14 March 2013 — A newly established joint research centre at Curtin University will help secure future energy supplies and reduce CO2 emissions from both Australia and China.
The Australia-China Joint Research Centre for Energy, established with support from the Australia-China Science and Research Fund, will develop advanced energy technologies with research on renewable energy and fossil fuels.
Australian Centre director and John Curtin Distinguished Professor Chun-Zhu Li said the technologies, such as biomass pyrolysis and gasification, could bring substantial economic benefits to both Australia and China.
“Biomass is among the cheapest of all renewable energy sources and is the only one that can be used to make liquid fuels directly,” he said.
“Furthermore, both Australia and China have abundant biomass resources. For example, Western Australia can produce enough non-food biofuels to replace a large fraction of its petrol and diesel demand.”
Pyrolysis technology with biomass has the potential to produce a clean liquid fuel and leave behind a carbon-rich residue, biochar, which can be used to improve the productivity of marginal soils while achieving carbon sequestration.
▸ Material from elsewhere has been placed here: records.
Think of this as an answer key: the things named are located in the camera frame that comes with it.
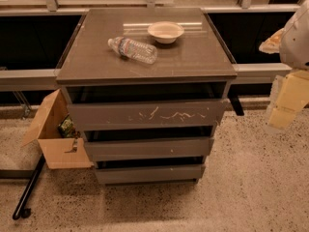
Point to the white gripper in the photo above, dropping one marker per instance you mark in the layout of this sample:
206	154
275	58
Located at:
295	41

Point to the grey top drawer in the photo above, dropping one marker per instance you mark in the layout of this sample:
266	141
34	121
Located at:
146	115

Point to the grey drawer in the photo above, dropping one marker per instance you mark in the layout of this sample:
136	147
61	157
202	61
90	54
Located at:
151	174
146	115
149	149

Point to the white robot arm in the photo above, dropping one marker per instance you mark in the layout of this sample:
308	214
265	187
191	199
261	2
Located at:
293	49

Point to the grey middle drawer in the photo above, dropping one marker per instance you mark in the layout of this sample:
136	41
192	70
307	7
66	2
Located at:
149	149

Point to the grey drawer cabinet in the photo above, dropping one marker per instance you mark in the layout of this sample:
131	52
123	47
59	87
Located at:
194	67

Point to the grey bottom drawer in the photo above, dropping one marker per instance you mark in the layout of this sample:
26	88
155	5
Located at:
151	174

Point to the open cardboard box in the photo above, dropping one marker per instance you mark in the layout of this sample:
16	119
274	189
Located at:
59	152

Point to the black cabinet leg bar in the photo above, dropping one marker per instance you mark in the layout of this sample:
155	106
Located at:
235	103

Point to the white bowl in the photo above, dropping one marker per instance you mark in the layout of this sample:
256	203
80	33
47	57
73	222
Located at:
165	32

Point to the clear plastic water bottle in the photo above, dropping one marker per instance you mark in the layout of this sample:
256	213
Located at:
129	48

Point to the green snack bag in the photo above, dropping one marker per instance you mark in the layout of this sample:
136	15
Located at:
66	128

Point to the black metal floor stand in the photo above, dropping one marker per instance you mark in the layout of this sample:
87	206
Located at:
21	211

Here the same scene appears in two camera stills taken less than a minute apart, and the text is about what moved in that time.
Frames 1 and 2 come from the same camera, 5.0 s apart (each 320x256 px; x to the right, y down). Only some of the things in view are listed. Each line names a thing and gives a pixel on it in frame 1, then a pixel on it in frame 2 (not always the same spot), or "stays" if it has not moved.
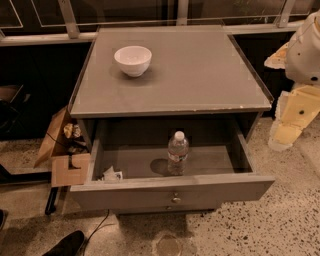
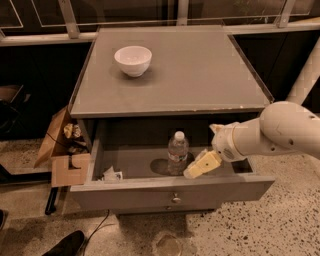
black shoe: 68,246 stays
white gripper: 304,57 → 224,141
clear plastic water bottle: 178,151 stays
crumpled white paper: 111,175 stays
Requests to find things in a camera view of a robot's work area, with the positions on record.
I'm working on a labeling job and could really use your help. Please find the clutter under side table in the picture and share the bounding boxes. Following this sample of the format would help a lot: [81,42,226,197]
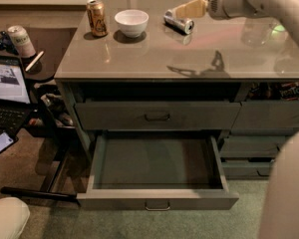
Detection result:
[28,84,74,127]

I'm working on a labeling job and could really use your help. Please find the right bottom grey drawer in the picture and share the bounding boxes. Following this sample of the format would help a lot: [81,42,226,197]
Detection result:
[222,162,273,179]

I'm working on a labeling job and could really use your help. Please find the white pen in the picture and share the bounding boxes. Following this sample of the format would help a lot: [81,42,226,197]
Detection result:
[25,51,45,72]

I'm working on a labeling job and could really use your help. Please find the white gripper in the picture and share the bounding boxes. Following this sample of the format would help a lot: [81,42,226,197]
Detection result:
[171,0,265,20]

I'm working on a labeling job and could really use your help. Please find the right middle grey drawer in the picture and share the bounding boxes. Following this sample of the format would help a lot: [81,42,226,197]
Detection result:
[220,135,286,158]

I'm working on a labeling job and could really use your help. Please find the black side table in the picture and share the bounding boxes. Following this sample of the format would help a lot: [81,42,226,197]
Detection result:
[0,26,79,83]

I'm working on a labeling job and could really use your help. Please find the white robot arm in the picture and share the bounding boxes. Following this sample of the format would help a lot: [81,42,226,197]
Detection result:
[171,0,299,239]

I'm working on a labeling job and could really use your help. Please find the white rounded object bottom left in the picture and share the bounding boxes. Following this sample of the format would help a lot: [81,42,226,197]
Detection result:
[0,197,30,239]

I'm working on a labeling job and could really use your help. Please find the open laptop computer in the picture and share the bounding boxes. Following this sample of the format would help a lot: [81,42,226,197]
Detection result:
[0,56,34,138]

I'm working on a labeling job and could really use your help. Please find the open middle grey drawer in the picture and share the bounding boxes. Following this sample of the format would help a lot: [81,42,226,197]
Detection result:
[77,132,239,211]

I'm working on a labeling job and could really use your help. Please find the white ceramic bowl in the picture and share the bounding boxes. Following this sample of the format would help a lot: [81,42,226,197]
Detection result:
[115,9,150,38]

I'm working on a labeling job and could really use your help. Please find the gold beverage can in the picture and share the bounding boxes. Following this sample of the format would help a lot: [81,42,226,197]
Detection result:
[86,0,108,37]

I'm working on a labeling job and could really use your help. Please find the silver redbull can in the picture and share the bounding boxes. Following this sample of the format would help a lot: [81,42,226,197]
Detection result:
[163,10,194,35]

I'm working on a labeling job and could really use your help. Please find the right top grey drawer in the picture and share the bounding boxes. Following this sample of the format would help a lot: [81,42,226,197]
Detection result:
[233,101,299,129]

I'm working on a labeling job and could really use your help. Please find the white pink beverage can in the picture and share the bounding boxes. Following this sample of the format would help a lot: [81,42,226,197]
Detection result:
[7,25,36,58]

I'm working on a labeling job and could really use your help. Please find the snack packages in shelf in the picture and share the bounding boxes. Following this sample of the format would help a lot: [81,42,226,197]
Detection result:
[248,82,299,101]

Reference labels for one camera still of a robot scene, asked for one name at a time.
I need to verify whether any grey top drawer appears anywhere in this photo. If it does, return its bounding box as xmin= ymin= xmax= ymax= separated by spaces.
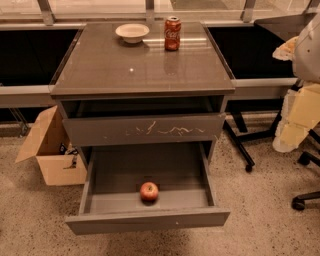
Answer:
xmin=63 ymin=97 xmax=225 ymax=146

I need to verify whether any red soda can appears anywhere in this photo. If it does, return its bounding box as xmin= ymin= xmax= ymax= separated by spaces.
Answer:
xmin=164 ymin=16 xmax=181 ymax=51

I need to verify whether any black office chair base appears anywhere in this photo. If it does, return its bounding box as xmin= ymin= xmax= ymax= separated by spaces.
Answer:
xmin=291 ymin=129 xmax=320 ymax=211

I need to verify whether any red apple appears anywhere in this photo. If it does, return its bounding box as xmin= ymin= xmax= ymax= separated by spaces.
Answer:
xmin=140 ymin=182 xmax=159 ymax=201

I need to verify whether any open cardboard box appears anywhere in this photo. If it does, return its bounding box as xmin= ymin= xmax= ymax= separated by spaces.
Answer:
xmin=16 ymin=106 xmax=87 ymax=186

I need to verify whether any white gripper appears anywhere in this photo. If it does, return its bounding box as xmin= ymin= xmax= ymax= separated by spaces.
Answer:
xmin=272 ymin=14 xmax=320 ymax=153

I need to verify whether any black side table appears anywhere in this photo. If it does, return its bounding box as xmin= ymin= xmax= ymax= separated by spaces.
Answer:
xmin=219 ymin=15 xmax=315 ymax=172

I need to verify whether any metal window railing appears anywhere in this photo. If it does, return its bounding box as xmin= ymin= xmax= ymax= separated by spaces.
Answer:
xmin=0 ymin=0 xmax=320 ymax=30

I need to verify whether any open grey middle drawer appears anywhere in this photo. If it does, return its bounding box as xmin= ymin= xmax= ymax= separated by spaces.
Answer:
xmin=66 ymin=142 xmax=230 ymax=235

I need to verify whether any white bowl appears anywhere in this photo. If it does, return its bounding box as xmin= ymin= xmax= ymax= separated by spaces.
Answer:
xmin=115 ymin=24 xmax=150 ymax=44

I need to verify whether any grey drawer cabinet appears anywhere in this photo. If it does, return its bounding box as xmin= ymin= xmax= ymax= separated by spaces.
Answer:
xmin=51 ymin=22 xmax=235 ymax=162

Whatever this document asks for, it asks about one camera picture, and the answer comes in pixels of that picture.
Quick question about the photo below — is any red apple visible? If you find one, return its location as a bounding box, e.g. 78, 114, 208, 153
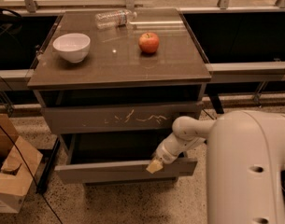
138, 33, 160, 54

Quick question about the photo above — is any clear plastic water bottle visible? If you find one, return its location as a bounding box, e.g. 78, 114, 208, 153
94, 9, 137, 30

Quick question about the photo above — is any grey top drawer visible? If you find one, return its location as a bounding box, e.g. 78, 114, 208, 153
42, 102, 203, 134

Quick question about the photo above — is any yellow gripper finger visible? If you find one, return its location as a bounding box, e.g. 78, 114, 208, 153
146, 159, 163, 174

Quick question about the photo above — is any metal railing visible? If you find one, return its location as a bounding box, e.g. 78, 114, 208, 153
0, 0, 285, 115

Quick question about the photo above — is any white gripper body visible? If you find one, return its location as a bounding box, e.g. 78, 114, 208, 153
155, 147, 176, 164

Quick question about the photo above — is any black stand leg left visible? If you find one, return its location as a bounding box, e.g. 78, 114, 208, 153
36, 139, 61, 194

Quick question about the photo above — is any white bowl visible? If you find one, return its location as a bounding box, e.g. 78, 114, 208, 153
52, 33, 91, 63

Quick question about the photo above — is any black cable left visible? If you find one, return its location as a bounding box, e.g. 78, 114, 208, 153
0, 70, 64, 224

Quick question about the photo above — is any cardboard box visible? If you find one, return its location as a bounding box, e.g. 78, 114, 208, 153
0, 114, 43, 213

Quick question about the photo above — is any grey drawer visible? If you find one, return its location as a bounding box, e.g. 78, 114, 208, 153
55, 129, 197, 185
42, 102, 203, 134

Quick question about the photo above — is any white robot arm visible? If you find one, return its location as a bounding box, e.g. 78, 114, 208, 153
147, 110, 285, 224

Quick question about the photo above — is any grey drawer cabinet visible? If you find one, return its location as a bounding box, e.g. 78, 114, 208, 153
27, 8, 212, 186

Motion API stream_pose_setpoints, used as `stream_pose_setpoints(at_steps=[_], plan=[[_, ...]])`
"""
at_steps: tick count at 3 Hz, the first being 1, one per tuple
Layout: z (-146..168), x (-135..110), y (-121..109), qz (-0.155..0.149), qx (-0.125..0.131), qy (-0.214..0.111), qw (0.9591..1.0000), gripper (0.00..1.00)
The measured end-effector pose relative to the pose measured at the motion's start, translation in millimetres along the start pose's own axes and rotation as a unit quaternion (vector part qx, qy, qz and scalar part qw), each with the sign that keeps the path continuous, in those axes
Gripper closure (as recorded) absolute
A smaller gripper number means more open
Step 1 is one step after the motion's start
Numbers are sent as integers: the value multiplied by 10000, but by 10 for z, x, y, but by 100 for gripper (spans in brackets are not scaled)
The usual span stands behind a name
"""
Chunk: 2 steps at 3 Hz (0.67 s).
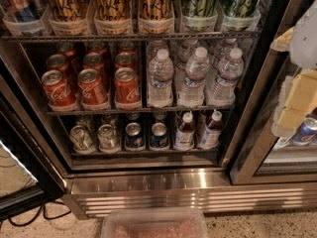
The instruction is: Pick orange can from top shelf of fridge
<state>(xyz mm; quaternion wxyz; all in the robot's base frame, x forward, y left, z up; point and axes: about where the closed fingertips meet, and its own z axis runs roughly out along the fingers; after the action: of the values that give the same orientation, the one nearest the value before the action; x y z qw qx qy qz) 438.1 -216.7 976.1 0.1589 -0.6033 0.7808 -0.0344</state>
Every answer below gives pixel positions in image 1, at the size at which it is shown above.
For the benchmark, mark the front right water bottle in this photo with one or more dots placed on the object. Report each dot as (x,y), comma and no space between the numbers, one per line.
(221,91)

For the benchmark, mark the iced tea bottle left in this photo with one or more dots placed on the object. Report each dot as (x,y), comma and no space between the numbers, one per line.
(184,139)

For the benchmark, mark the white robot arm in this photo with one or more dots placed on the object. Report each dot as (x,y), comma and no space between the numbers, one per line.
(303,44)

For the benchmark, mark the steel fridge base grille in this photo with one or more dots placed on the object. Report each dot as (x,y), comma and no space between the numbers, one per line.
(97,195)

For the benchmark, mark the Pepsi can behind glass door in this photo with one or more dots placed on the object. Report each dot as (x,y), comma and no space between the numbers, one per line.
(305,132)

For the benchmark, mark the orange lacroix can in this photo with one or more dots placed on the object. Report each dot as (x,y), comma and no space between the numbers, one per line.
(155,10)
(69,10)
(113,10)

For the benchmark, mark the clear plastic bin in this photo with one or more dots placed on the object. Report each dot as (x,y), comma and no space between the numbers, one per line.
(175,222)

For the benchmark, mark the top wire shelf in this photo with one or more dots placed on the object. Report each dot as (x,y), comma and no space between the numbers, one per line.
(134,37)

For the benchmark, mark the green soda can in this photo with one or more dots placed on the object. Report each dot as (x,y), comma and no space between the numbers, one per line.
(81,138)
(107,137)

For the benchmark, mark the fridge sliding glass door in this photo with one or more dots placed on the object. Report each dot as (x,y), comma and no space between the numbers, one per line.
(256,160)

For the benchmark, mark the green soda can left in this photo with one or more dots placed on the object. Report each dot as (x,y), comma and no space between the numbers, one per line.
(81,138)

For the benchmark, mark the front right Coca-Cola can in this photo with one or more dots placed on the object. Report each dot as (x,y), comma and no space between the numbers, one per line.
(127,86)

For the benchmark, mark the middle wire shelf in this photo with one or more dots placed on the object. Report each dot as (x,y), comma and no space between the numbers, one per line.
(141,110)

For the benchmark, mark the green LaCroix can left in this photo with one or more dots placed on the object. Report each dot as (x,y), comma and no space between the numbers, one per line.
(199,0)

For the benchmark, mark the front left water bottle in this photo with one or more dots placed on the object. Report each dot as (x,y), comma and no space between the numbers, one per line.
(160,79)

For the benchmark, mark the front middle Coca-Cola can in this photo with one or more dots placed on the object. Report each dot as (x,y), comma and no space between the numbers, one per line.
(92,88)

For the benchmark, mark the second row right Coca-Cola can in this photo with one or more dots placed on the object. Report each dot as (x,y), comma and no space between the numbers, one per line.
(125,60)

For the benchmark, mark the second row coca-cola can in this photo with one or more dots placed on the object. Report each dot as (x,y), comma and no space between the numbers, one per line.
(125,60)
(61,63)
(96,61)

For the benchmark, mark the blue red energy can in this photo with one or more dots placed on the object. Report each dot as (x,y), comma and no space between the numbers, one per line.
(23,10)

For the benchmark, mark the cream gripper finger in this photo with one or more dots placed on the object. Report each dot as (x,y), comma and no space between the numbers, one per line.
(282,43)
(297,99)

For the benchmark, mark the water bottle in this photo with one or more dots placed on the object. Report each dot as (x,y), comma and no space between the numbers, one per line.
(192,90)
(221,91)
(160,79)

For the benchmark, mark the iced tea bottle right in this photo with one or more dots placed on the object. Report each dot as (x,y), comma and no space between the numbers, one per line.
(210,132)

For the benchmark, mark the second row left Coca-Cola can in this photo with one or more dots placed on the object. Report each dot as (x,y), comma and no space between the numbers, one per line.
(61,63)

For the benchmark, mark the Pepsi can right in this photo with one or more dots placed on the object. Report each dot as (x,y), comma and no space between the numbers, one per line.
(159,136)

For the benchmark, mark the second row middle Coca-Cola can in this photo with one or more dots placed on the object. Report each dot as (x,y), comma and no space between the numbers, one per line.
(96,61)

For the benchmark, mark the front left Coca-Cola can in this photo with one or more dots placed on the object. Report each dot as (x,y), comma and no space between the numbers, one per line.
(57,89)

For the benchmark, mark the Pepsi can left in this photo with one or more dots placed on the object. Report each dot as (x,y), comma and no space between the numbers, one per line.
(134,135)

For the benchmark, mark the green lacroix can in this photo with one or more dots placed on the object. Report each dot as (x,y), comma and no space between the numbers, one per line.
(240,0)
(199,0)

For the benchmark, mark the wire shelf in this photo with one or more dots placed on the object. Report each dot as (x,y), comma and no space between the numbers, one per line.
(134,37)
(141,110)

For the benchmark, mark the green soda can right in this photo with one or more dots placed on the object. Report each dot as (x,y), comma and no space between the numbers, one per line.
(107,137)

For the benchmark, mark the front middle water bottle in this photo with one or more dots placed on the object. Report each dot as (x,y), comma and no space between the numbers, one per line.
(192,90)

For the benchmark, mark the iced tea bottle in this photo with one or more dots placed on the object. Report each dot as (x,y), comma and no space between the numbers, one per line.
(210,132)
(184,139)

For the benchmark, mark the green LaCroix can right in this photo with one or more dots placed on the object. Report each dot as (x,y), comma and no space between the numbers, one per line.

Gasification technology coupled with fuel cells using biomass has the potential to generate green base-load electricity with near-zero CO2 emissions.
Professor Li said the development of a bioenergy industry in both China and Australia would create unprecedented opportunities for regional and rural areas rich in biomass resources.
“The industry can potentially double the gross domestic product of these regions, allowing opportunities for much needed cheap energy and fuels for the development of other industries, as well as the production of biochar to help remediate carbon-deficient soils for food production,” he said.
Monash University is an Australian partner of the joint research centre and will collaborate with the Curtin and Chinese participants.